Starting at the first line of the data, please print exactly those lines through the one that holds "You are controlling", omitting every picture.
_ _ _ _ _ _ _
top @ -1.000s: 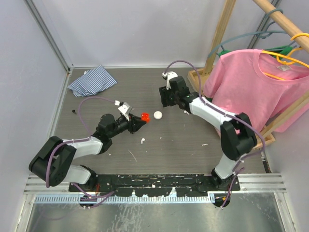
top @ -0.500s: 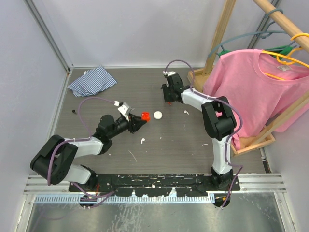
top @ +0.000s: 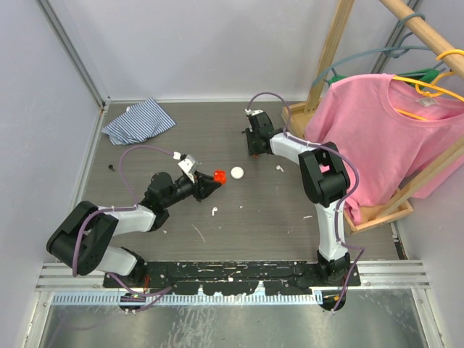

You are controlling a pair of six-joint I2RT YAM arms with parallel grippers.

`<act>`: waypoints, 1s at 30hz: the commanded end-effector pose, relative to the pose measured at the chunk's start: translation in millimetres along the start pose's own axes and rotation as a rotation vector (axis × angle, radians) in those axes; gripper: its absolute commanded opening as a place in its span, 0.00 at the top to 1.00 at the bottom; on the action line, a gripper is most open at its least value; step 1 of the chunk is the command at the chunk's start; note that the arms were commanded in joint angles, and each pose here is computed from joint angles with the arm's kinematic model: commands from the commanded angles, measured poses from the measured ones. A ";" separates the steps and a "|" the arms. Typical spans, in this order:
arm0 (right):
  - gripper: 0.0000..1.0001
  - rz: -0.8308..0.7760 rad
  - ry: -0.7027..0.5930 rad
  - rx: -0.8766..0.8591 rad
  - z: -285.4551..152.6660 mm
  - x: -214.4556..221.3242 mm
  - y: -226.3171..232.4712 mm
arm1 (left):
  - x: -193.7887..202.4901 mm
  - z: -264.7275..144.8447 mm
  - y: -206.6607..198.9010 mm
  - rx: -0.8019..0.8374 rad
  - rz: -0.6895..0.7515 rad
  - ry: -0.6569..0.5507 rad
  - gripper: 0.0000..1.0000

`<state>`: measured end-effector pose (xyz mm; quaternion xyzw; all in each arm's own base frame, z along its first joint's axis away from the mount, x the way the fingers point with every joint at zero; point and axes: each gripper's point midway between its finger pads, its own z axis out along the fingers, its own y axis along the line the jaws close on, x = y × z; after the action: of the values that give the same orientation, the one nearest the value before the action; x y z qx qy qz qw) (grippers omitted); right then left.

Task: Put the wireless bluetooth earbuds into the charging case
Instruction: Pick up the earbud from the center of the board.

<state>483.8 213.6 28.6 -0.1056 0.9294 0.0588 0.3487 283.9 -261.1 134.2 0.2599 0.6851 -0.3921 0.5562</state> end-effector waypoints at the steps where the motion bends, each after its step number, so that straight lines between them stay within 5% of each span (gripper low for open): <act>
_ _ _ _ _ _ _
▶ _Solution below_
top @ -1.000s: 
top @ -0.500s: 
top @ +0.000s: 

You are controlling a pair of six-joint I2RT YAM arms with parallel grippers.

The given answer completes the exercise.